Y=x^2-6x-16 in vertex form

Mathematics
1 answer:
satela [25.4K]3 years ago
3 0

Answer:

y=(x-3)^{2} -25

Step-by-step explanation:

The standard form of a quadratic equation is y=ax^{2} +bx+c

The vertex form of a quadratic equation is y=a(x-h)^{2} +k

The vertex of a quadratic is (h,k) which is the maximum or minimum of a quadratic equation. To find the vertex of a quadratic, you can either graph the function and find the vertex, or you can find it algebraically.

To find the h-value of the vertex, you use the following equation:

h=\frac{-b}{2a}

In this case, our quadratic equation is y=x^{2} -6x-16. Our a-value is 1, our b-value is -6, and our c-value is -16. We will only be using the a and b values. To find the h-value, we will plug in these values into the equation shown below.

h=\frac{-b}{2a} ⇒ h=\frac{-(-6)}{2(1)}=\frac{6}{2} =3

Now, that we found our h-value, we need to find our k-value.

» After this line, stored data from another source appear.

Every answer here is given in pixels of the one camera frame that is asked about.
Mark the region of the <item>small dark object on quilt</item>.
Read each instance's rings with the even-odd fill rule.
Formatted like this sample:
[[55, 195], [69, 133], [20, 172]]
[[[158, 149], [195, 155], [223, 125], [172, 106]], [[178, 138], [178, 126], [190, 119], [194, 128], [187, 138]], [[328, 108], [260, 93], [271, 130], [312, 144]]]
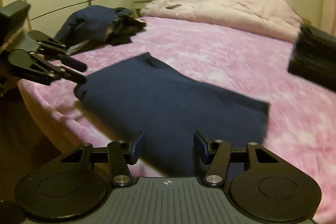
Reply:
[[173, 10], [173, 9], [177, 9], [177, 8], [179, 8], [181, 6], [182, 6], [181, 4], [170, 5], [170, 6], [165, 7], [165, 9]]

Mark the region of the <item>navy blue garment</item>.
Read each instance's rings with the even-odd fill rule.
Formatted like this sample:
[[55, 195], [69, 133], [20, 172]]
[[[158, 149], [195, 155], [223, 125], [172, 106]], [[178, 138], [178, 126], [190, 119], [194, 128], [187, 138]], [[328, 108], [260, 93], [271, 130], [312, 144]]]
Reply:
[[142, 158], [169, 176], [196, 176], [194, 133], [234, 146], [261, 143], [269, 104], [184, 76], [144, 53], [88, 76], [74, 89], [82, 106], [130, 139], [145, 135]]

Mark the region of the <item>pink rose pattern blanket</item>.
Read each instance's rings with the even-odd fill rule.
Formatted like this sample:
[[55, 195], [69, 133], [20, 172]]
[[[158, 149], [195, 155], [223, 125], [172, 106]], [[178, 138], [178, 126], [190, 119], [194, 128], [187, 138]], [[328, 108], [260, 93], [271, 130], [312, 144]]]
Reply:
[[[288, 73], [291, 43], [206, 23], [153, 17], [146, 22], [132, 43], [103, 46], [77, 59], [94, 73], [149, 52], [192, 79], [269, 102], [266, 147], [318, 182], [322, 201], [315, 221], [335, 223], [335, 93]], [[60, 151], [119, 138], [101, 115], [81, 105], [74, 88], [66, 80], [19, 83], [33, 120]]]

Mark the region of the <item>stack of folded dark clothes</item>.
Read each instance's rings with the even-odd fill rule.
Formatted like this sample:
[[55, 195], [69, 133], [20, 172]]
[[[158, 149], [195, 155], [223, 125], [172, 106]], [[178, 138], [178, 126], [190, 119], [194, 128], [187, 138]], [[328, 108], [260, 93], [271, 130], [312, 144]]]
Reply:
[[302, 24], [287, 71], [335, 92], [335, 37]]

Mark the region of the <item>pile of unfolded dark clothes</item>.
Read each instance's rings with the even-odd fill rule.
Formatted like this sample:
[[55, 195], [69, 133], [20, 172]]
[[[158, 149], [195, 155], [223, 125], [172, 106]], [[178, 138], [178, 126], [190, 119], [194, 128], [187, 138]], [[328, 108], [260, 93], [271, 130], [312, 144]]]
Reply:
[[146, 22], [133, 17], [124, 7], [88, 6], [74, 12], [54, 39], [64, 44], [70, 55], [95, 50], [104, 45], [129, 44], [131, 37], [145, 30]]

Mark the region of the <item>pale pink quilt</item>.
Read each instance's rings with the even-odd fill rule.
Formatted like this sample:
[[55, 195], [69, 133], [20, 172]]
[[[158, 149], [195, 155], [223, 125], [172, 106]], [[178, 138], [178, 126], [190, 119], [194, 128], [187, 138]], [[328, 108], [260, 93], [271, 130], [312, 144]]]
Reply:
[[[165, 9], [176, 4], [182, 6]], [[286, 0], [154, 0], [141, 15], [216, 24], [291, 43], [303, 24]]]

To find the k-value, you plug in the h-value we found into the given quadratic equation which in this case is y=x^{2} -6x-16

y=x^{2} -6x-16 ⇒ y=(3)^{2} -6(3)-16 ⇒ y=9-18-16 ⇒ y=-25

This y-value that we just found is our k-value.

Next, we are going to set up our equation in vertex form. As a reminder, vertex form is: y=a(x-h)^{2} +k

a: 1

h: 3

k: -25

y=(x-3)^{2} -25

Hope this helps!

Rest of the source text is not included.